Re: Medievalist ligature character in the PUA

From: verdy_p (verdy_p@wanadoo.fr)
Date: Mon Dec 14 2009 - 20:17:52 CST

  • Next message: John H. Jenkins: "Re: Medievalist ligature character in the PUA"

    "John H. Jenkins"
    > The Latin ligatures that are already there are for round-trip compatibility *only*.

    NOT *only*. There are ligatures that were encoded because they are considered as unbreakable letters in some
    languages or as unbreakable symbols. In which case they are treated as distinct.

    See æ (from an old ligature of "ae"), Æ (from an old ligature of "AE"), œ (from an old ligature of "oe"), Œ (from an
    old ligature of "OE"), & (from an old ligature of "et"), ß (from an old ligature of "ſs" or "ſz").

    For these, you cannot convert them to letter pairs, not even when using ZWJ between them.

    On the opposite, I'm not sure that "ij" and "IJ" are completely unbreakable (even modern Dutch today consider them to
    be breakable and representable as letter pairs (with the ZWJ ligature hint), given that it has become widespread to
    write Dutch words without them.

    On fact you may also consider the German letters "ä", "ö", "ü" (with "Umlaut") also as modern ligatures (of "ae",
    "oe" or "ue"): the German Umlaut does not really share its identity with the dieresis which has a very different
    origin and meaning.

    But if you consider medieval texts, you will also have to consider the case of accents : in many cases, letters with
    accents were ligated forms, originating from abbreviation conventions: the accents progressively evolved from
    abbreviation marks used when some letters could be easily omitted (not essential for reading) as they had become
    almost mute or were slightly reduced in length or had merged in the phonology with previous letters whose phonology
    has evolved (such as modification of length or value or stress).

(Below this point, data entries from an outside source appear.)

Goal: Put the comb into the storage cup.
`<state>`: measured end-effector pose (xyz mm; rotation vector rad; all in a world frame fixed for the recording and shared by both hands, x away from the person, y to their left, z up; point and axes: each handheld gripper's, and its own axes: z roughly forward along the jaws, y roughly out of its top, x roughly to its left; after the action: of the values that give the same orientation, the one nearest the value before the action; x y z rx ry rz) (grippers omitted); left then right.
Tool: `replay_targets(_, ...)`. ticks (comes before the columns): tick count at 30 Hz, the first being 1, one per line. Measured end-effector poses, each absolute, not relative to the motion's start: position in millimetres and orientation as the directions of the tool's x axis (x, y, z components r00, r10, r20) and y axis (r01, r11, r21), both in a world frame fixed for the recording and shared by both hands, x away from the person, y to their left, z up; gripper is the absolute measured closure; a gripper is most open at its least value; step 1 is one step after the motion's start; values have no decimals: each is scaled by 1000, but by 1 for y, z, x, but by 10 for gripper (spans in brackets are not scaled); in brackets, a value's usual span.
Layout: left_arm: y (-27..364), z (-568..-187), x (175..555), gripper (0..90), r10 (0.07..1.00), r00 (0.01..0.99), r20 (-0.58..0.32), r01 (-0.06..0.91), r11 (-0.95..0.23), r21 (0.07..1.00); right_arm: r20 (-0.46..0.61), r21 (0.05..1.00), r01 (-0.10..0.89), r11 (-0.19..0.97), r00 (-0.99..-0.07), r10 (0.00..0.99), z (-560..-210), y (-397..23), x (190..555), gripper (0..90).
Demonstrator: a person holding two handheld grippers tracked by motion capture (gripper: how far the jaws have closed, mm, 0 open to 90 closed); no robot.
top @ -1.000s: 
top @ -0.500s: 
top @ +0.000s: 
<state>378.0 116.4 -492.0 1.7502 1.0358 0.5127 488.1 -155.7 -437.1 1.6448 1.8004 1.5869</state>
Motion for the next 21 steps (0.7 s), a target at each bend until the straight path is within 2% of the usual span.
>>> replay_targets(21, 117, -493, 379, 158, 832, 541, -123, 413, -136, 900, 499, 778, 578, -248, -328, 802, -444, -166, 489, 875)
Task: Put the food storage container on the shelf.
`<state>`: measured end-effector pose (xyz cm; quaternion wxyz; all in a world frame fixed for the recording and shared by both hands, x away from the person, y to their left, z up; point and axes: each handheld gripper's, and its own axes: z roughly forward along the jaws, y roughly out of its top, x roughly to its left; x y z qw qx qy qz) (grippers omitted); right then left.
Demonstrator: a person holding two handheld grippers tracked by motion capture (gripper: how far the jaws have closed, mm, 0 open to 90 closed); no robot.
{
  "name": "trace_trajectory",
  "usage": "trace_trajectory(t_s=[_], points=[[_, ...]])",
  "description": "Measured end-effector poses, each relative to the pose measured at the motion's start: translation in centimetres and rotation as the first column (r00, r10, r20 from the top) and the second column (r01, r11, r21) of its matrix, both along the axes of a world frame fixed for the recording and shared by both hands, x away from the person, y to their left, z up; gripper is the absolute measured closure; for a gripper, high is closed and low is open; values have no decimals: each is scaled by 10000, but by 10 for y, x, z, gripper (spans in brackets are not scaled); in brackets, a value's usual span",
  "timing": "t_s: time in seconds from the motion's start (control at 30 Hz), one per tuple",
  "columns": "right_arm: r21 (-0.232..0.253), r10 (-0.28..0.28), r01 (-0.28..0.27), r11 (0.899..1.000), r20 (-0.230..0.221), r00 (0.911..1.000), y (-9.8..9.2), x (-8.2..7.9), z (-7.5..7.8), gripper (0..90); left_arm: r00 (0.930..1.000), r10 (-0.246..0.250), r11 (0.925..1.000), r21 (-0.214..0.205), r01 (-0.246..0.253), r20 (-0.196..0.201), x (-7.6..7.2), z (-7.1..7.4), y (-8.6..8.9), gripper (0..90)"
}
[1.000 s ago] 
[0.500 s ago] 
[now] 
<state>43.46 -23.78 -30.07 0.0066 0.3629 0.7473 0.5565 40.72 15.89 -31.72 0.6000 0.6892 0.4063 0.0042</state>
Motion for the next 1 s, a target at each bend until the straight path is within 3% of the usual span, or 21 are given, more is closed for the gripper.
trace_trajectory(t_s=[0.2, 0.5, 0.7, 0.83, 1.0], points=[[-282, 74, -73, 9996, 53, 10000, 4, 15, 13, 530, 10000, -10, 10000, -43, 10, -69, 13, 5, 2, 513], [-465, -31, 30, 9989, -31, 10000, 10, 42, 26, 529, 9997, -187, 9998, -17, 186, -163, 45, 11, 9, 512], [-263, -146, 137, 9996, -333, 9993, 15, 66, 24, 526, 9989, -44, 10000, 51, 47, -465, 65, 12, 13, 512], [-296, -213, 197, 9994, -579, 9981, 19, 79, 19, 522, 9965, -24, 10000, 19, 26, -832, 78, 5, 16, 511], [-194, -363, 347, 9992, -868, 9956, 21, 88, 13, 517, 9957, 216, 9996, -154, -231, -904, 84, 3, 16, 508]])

    Many of these accents were still kept for etymological reasons, untel thy evolved as distinct marks for the newer
    phonology. And their link to etymology became less evident or simply wrong: it was no longer possible to decompose
    letters with accents into letter pairs, so the accents became distinctive in the alphabets in which they are now
    used.

    The same is true for almost all other Latin diacritics (including those attached below the letters like the cedilla
    or written in overlay like the solidus). In Medieval texts, many of them will be found in various places as
    abbreviation marks similar to the tilde (and on varying positions depending on authors or publishers: above the
    letter, across it, attached to the left, without precise rules): it will be difficult to decide if they are true
    ligatures or if they are noting a new letter. For this reason, the medieval abbreviation marks and ligatures should
    be encoded specifically (and using ZWJ will not be a solution as it is a too weak indicator, just an hint)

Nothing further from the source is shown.